Barack Obama a estimé que la légitimité de la réélection de l’ultraconservateur iranien Mahmoud Ahmadinejad posait de «sérieuses questions». Parmi ses propos qui marquent un changement de ton: «Je condamne fermement les actions violentes et je m’associe aux Américains dans le deuil pour pleurer chaque vie innocente perdue». Le président regrette que le pouvoir iranien accuse «les Etats-Unis et d’autres (pays occidentaux) d’être à l’origine des manifestations qui ont succédé à l’élection présidentielle» du 12 juin. J’ai dit clairement que les Etats-Unis respectaient la souveraineté de la République islamique d’Iran et qu’il n’y avait pas d’ingérence dans les affaires iraniennes».

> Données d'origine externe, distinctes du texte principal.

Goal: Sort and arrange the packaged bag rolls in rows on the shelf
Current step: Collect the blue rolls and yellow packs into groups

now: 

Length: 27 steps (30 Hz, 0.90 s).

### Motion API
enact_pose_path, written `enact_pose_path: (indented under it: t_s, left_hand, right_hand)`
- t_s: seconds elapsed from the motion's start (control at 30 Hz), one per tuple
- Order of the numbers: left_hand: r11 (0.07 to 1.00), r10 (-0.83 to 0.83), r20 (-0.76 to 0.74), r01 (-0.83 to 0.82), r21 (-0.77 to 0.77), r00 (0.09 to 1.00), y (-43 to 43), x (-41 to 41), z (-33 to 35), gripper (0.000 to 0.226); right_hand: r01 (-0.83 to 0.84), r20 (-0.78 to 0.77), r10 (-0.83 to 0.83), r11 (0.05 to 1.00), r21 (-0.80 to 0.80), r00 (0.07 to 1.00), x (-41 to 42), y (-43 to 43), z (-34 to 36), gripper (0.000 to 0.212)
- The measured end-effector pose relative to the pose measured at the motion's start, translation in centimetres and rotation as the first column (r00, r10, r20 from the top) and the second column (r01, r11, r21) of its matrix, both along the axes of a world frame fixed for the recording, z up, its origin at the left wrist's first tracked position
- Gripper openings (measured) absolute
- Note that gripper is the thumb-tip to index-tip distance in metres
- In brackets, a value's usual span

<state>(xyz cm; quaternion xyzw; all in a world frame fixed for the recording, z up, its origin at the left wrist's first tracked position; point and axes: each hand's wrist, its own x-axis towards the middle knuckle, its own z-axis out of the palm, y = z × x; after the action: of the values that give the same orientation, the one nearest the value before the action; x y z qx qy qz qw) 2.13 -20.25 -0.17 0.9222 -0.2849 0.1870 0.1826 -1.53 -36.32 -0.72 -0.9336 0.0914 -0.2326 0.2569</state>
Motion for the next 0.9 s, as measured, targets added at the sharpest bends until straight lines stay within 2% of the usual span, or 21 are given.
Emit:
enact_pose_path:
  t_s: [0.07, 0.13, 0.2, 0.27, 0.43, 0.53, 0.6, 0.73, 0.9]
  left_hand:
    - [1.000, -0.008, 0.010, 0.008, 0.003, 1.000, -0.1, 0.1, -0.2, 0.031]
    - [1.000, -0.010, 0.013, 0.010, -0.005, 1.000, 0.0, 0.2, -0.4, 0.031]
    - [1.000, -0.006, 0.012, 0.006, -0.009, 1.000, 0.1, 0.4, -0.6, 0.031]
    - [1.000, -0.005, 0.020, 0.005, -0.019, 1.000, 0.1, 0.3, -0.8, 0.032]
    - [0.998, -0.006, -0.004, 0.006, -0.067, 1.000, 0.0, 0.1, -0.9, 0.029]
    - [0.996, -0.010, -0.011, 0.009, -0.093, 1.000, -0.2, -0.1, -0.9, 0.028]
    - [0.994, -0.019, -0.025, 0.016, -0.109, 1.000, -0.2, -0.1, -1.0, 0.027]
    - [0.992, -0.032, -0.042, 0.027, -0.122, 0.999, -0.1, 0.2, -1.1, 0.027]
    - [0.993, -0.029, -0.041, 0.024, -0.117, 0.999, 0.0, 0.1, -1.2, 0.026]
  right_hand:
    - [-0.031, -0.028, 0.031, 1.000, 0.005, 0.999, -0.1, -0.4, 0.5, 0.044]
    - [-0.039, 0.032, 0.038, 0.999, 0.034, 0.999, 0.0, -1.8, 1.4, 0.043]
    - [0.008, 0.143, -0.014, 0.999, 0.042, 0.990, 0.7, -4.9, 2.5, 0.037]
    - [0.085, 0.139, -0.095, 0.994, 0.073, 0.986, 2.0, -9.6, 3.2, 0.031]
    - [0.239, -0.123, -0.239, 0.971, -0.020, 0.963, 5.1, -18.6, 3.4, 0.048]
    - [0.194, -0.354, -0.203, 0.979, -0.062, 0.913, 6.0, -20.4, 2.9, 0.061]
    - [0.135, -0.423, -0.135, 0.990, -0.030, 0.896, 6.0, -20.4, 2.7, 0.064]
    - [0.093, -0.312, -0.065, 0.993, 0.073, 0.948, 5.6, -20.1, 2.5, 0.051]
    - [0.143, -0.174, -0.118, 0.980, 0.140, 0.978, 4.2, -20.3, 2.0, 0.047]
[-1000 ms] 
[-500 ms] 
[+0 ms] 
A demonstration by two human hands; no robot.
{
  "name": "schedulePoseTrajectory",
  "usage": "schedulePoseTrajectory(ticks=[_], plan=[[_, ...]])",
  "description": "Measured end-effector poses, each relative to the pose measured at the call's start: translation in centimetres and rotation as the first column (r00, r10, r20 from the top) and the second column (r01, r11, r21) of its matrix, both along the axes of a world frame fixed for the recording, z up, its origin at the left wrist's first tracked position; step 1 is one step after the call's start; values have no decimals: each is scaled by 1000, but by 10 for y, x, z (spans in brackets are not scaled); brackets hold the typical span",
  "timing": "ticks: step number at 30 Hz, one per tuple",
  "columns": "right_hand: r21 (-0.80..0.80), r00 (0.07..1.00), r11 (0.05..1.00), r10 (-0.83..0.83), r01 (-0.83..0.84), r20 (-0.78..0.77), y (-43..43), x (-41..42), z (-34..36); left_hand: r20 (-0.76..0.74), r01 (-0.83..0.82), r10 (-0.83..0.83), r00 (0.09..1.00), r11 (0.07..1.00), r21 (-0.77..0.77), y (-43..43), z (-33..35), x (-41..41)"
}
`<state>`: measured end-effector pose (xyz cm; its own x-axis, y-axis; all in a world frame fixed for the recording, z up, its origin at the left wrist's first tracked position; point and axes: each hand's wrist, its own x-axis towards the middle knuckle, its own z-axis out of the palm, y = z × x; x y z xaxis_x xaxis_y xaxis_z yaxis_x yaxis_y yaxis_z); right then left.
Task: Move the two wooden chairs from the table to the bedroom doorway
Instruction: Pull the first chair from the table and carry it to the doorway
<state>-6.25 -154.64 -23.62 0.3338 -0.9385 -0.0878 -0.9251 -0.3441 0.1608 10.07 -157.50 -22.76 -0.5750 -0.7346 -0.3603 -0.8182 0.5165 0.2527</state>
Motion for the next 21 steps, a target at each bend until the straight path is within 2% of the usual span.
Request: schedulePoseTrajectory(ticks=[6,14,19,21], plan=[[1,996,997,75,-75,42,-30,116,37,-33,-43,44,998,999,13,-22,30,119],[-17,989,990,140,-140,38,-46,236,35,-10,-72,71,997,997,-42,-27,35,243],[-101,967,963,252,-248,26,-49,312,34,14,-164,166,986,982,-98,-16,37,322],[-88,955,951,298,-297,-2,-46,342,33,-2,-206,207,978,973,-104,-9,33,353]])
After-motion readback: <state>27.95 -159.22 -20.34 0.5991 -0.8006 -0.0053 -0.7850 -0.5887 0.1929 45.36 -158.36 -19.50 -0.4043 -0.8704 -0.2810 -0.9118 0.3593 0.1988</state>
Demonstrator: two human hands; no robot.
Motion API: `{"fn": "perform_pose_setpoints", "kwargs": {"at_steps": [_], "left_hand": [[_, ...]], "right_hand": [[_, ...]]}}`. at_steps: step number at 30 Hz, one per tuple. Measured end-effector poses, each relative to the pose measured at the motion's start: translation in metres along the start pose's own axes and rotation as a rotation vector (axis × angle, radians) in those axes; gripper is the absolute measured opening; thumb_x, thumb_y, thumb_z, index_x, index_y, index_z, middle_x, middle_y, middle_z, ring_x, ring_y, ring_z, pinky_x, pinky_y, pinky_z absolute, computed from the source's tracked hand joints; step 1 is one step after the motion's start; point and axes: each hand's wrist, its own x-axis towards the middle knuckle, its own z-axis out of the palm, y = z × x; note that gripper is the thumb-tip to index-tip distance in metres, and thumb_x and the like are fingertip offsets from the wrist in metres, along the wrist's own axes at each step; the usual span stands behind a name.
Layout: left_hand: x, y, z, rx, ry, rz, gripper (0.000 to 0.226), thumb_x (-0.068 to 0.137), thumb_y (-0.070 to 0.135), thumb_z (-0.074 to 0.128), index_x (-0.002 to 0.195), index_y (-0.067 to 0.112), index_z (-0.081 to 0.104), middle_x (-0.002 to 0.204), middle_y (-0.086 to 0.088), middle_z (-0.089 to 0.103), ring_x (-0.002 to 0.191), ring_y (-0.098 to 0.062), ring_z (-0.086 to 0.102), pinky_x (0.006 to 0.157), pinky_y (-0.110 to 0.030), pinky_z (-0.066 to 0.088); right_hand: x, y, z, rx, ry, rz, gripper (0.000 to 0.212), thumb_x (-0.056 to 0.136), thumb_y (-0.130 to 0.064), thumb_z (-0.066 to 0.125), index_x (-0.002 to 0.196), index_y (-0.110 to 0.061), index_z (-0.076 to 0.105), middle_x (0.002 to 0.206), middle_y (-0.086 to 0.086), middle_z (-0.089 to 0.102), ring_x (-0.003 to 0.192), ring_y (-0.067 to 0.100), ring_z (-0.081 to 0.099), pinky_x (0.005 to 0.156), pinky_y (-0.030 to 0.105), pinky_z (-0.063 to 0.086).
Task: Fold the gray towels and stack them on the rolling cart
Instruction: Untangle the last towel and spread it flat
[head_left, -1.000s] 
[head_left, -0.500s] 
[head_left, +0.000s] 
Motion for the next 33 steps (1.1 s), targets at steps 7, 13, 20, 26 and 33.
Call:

Enfin Barack Obama a appelé Téhéran à «gouverner par le consensus et non par la force», en citant les violences dans les manifestations en Iran, et en faisant même allusion à Neda, cette jeune femme dont la mort tragique est devenue emblématique de la répression de la contestation.

Crise ouverte entre Téhéran et Londres

La condamnation des violences par Barack Obama rejoint celles du Haut représentant de l’Union européenne pour les Affaires étrangères, Javier Solana, de l’Italie et Israël, qui ont durement critiqué mardi le régime iranien. Plusieurs pays européens ont convoqué les ambassadeurs iraniens en poste pour témoigner de leur inquiétude et de leur indignation devant la dégradation de la situation post-électorale en Iran.

Les relations de l’Iran avec le Royaume-Uni, longtemps l’ennemi numéro un des Iraniens avant que les Etats-Unis le remplacent, sont devenues tendues au point que Téhéran a annoncé l’expulsion de deux diplomates britanniques hier. Les Britanniques vont répondre en expulsant à leur tour deux diplomates iraniens en poste à Londres, a expliqué le Premier ministre Gordon Brown à la Chambre des communes. Les familles des diplomates britnniques en Iran sont en train d’être rapatriées.